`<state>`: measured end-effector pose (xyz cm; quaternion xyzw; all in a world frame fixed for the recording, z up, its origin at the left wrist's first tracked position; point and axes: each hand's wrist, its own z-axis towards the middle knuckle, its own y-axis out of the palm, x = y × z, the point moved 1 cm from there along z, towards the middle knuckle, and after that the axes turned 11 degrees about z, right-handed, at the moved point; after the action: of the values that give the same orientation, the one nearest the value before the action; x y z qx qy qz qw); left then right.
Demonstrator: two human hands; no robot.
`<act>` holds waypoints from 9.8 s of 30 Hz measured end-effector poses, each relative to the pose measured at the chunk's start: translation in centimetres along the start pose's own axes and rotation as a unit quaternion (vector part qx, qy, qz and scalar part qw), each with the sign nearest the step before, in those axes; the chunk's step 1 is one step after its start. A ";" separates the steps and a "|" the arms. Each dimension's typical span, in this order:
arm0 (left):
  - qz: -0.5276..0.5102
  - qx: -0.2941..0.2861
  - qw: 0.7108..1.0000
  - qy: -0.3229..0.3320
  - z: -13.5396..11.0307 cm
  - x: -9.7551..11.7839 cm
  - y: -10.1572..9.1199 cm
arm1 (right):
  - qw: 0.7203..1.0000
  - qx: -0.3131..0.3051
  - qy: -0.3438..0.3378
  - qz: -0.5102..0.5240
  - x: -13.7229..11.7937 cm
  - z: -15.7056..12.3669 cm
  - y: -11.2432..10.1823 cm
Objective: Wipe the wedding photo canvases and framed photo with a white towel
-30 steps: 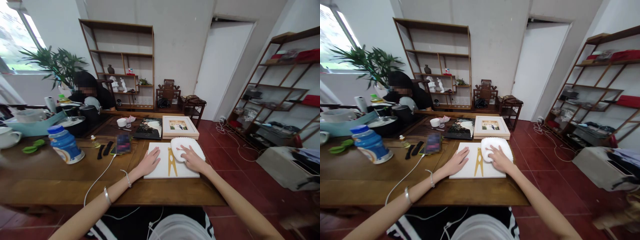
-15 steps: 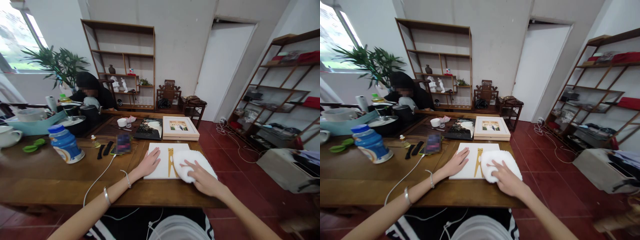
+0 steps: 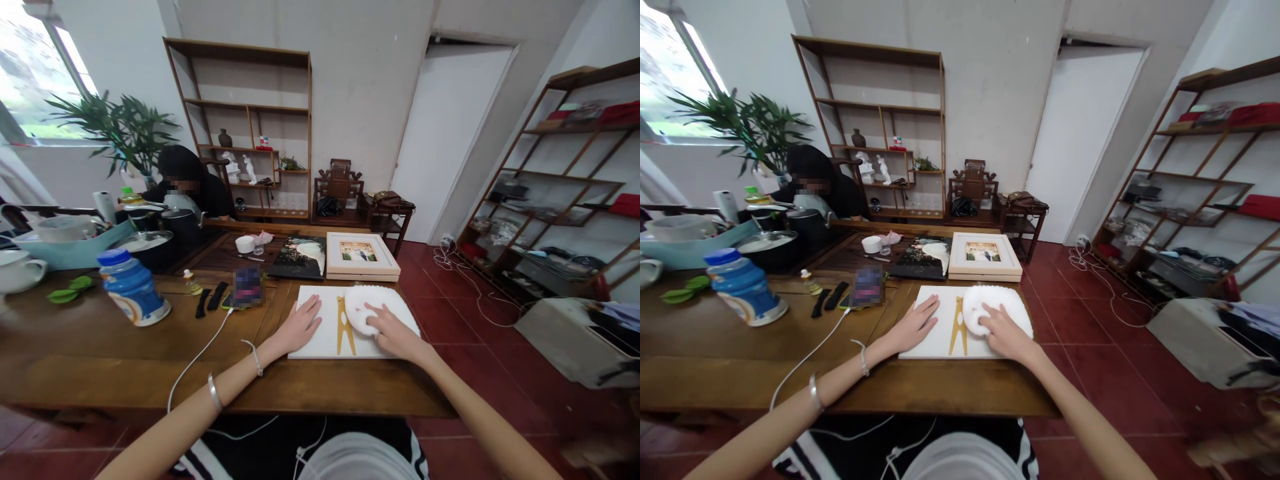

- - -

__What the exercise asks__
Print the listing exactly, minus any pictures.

__Solved exercise__
`<state>`: measured end-effector pose (xyz cm; quaternion xyzw; all in a world frame fixed for the recording, z up, its origin at the left wrist's first tracked position; point and axes: each hand's wrist, its own z-axis towards the middle knuckle, its own y-axis out of the palm, x = y × z, the point moved 1 cm from there along z, towards the middle knuckle, and after that the axes turned 11 degrees about z, right-handed, at the moved point; after the action: of the values that give the same orientation, the one nearest the value before the action; x y z qx qy qz qw); left then right.
Demonstrator: two human hands; no robot.
`<act>` holds waypoints from 9.8 s of 30 Hz measured end-effector poses, each relative to the pose measured at the chunk's start: translation in centimetres along the start pose's own axes and rotation as a unit quaternion (vector part qx, qy, qz and scalar part qw), each with the sign nearest the step before, in those axes; the chunk's step 1 is one step after its start. A ";" separates the steps and a "|" the arms. Each dimension's typical span, in this order:
arm0 (left):
  - qz: -0.5276..0.5102
  - qx: -0.2941..0.2861
  - qw: 0.7108..1.0000
  - qy: -0.3229..0.3320
  - z: -13.5396..11.0307 cm
  - x: -9.7551..11.7839 cm
  - y: -10.1572..9.1199 cm
arm1 (right):
  - qw: 0.7203..1.0000
  - qx: -0.3131..0.3051
  - qy: -0.3438..0.3378
  - qz: -0.5102..0.5240
  - x: -13.7229..11.7937 cm
  - z: -15.7056..12.3669 cm
  - y: -11.2432..10.1823 cm
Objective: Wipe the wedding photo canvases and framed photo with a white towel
-30 steps: 
-15 steps: 
+0 steps: 

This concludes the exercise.